Two years ago we ran a detailed article on how to take British Airways to CEDR complaints arbitrationCEDR is an independent dispute resolution body that adjudicates disputes between passengers and subscribing airlines, and is meant to help both sides avoid a court case.

CEDR does not always work, however, as I found out myself last year.  I thought this article would make an interesting follow-on to our original 2017 article.

Taking British Airways to small claims court

How did I end up taking British Airways to court?

This time last year I (Rhys, not Rob, in case you didn’t notice the name at the top) was due to fly home after six months in the United States. I had been studying abroad as part of my degree in the suburbs of Baltimore, and had finished my academic year with a mini road trip visiting my friends around Pennsylvania and Maryland.

I was scheduled to fly on BA228, a Boeing 787 flight from Baltimore Washington International airport.  British Airways is the only carrier to fly direct from Baltimore to Europe.

I was staying at a friend’s home on the outskirts of Philadelphia on the morning of my departure. The plan was to give another friend a lift home on my way to Baltimore before dropping off my rental car and hopping on my evening departure.

That was the plan until, whilst having breakfast, I tried to check in – and found the flight had been cancelled.  The Rolls Royce 787 engine problems meant that my aircraft had been grounded.

This is the first time this had ever happened to me.  Although I’ve flown a significant amount, I had never had the bad luck of being on a cancelled flight.

From many destinations this wouldn’t be an issue – you’d simply hop on to the next available flight. Except, of course, that British Airways is the only carrier to connect Baltimore Washington International with Europe – and they only fly once daily.

British Airways wanted to reroute me via Chicago.  I would fly to Chicago the following day and then catch a connecting flight home.

Geographically, however, I was closer to Philadelphia International Airport.  I knew they had open seats from a quick search online, so I called the BA customer service team.

Of course, flying from Philadelphia would mean dropping my rental vehicle off at a different location, and rental car companies are notorious for ratcheting up costs for unexpected eventualities. I assumed, however, that British Airways would be liable under EU261 law and the Montreal Convention.

I was successfully re-booked and headed off towards Philadelphia, where my flight was leaving a few hours earlier than my original!  It was a little chaotic but I was glad to be sitting on an aircraft taking me home. I ended up paying almost twice as much as my original reservation to drop my car off in Philadelphia instead.

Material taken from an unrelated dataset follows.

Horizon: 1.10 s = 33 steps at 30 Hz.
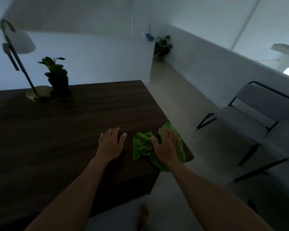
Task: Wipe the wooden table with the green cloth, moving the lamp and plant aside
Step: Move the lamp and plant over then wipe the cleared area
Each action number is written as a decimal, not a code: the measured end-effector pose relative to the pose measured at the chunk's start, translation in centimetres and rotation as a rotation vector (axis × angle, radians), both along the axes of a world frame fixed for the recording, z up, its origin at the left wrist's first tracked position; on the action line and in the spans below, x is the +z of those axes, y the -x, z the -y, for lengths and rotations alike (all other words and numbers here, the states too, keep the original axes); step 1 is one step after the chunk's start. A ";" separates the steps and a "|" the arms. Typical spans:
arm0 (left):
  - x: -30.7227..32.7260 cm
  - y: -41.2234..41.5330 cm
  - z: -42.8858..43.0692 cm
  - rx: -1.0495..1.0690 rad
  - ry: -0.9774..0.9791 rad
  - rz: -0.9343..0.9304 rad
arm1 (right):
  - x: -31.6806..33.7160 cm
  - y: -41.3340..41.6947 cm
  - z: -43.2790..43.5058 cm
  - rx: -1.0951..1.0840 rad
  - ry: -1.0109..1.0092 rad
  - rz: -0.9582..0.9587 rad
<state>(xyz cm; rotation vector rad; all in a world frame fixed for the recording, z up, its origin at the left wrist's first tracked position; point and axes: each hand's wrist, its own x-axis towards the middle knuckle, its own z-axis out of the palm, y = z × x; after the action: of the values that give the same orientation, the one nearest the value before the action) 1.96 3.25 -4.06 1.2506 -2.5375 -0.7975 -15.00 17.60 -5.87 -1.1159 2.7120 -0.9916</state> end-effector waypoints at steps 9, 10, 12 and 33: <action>8.4 -1.4 4.1 0.049 0.236 -0.005 | 10.3 -4.5 10.5 0.426 -0.135 -0.051; 9.4 -2.3 5.1 0.084 0.258 -0.015 | 11.9 -5.2 11.9 0.462 -0.120 -0.056; 11.0 -4.0 7.1 0.150 0.309 -0.024 | 14.3 -6.4 14.7 0.512 -0.100 -0.086; 7.1 -11.3 25.1 0.378 0.149 0.036 | 8.4 -10.5 36.8 0.750 -0.290 0.264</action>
<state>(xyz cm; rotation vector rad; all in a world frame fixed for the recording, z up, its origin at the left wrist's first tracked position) 13.21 -21.83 3.03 1.6316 -2.2315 -0.4960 -4.54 -19.16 2.50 -1.6007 1.8829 -0.5482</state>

On landing at Heathrow we were also subject to a go-around – also my first! – which meant that we had to abort our first landing attempt due to high crosswinds. There’s nothing quite like being on a Boeing 747 which is about to touch down before quickly accelerating away.

Once home, I started filing the relevant paper work regarding my cancellation.  I was entitled to compensation thanks to EU261, since the cancellation was fewer than 14 days in advance.  I also submitted my rental car receipts, asking British Airways to cover the difference in cost between my original reservation and the actual costs incurred.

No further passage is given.